Grahamstown theologian Barney Pityana said today he was amazed at the media coverage given to his comments during the recent Neil Aggett Memorial Lecture, but was pleased the government had taken them to heart.
Grahamstown theologian Barney Pityana said today he was amazed at the media coverage given to his comments during the recent Neil Aggett Memorial Lecture, but was pleased the government had taken them to heart.
“I'm flattered, Pityana said of the reaction from the Presidency to his criticism of the government's lack of accountability. Presidency spokesperson Mac Maharaj's counter-attack was widely published last week.
In his hard-hitting speech at Kingswood College last Monday, the Rector of the College of the Transfiguration said South Africans had no one but themselves to blame for the tragedy of our education system, collapsing health care, inefficient civil service, crime and endemic corruption.
Pityana's theme for the lecture was 'Standing up against social injustice'. The annual event honours former Kingswood College pupil Neil Aggett – a struggle hero and labour activist who died in police custody in 1982.

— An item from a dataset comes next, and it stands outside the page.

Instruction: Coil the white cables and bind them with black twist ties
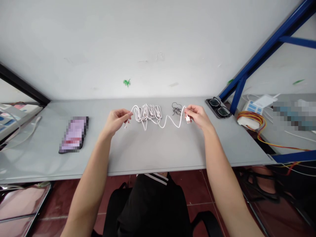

South Africans had elected a government without collective intelligence, Pityana argued in his speech – which drew a sharp retort last week from the Presidency. The government is trapped in ideological blinkers and behaves like it is unaccountable, Pityana said.
There is a breakdown in trust in political life, and communities can no longer be taken for granted. Delving into the contradictions in South African society, Pityana said, In our country there are high levels of expectation, high levels of corruption, mediocre levels of education and generally bad public services.
Yet, South Africans complain, they express themselves in the Talk Shows on Radio; they toyi-toyi against government’s perceived failure of ‘service delivery’ and against corrupt officials.
Pityana said however evil apartheid may have been, the failure in our society was not just the fault of the system. "A great deal of the failure in our society today is of our own making. It is a failure of our own making, for which we must take responsibility as we continue to elect leaders without vision or basic competences of understanding the dimensions of democratic rule.
We must blame nobody but ourselves for the tragedy of our education system, a collapsing health care system, a bloated but inefficient civil service, pervasive crime, corruption that has become endemic," Pityana said.
But the very same complainants then go on and elect the same people, or the same party to government. How discerning and sophisticated are South African voters, therefore?
Pityana suggested society's capacity for discernment was being compromised by being subjected to competing one-dimensional theses. One is that of the ANC and its allies, that treats with suspicion and with hostility any ideas or processes that do not reinforce their own stereotypical reality.
Therefore Zapiro and the Spear, and even Julius Malema must be silenced. The truths that they seek to present to the people of South Africa must be suppressed.
It is not the fact that we indeed do have a President and Head of State who was charged with rape, was investigated for serious crimes of corruption and who proudly purveys as his trademark his propensity to surround himself with a multiplicity of wives, Pityana said in his lecture.
That is the truth that the ANC needs to address and what that says about the quality of leadership the party offers to the people of South Africa. We are now being told that we must expect to simply endorse the failed leadership.
The result can only be continued chaos, extending inequality, burgeoning unemployment, poverty and the social evils that have become characteristic of much of our society. The day after the lecture the Presidency issued a statement accusing Pityana's comments of stooping way below dignified public discourse and intellectual engagement and of promoting a culture of hurling insults.
For example, President Jacob Zuma's official spokesperson Mac Maharaj continues in his statement, Dr Pityana repeats the tale that government is building a new city in Nkandla, the emphasis being that the village is apparently the only one that receives attention from government.
This is incorrect. The statement continues to explain that Nkandla is one of 23 districts targeted for the government's intervention programme for impoverished areas scientifically established through thorough investigation.
Speaking to Grocott's Mail today, Pityana said Mac Maharaj took this very seriously. "It is much better to be heard than to be ignored. Second, his comments underline everything I have been saying, about the failure to understand the extent on misgovernance by the ANC administration."
"There is a lack of trust from the governed and the government. He has no sense of how the ordinary [people]feel. The situation is untenable and this really underlines what I have been saying. I am not unhappy at this reaction," Pityana said.
Pityana said he would respond in writing to Presidential spokesperson Mac Maharaj regarding his comments about the Neil Aggett lecture he gave last week at Kingswood College.
“The government is totally detached from where the people are, people are really fed up and they feel disempowered which is worse for government,” Pityana said. At last Monday's event, Pityana presented Kingswood matric pupil, Jason Woodley, with the Neil Aggett Award.
In his citation, principal Jon Trafford outlined Jason's investment in serving his school and the broader community and his courage, sense of justice and willingness to embrace those who have less. He is an example to others for the compassion and caring shown for this fellow man, Trafford said.
Jason is the second recipient of the award which was established in 2011 by the Kingswood Class of 1970, of which Neil Aggett was a member.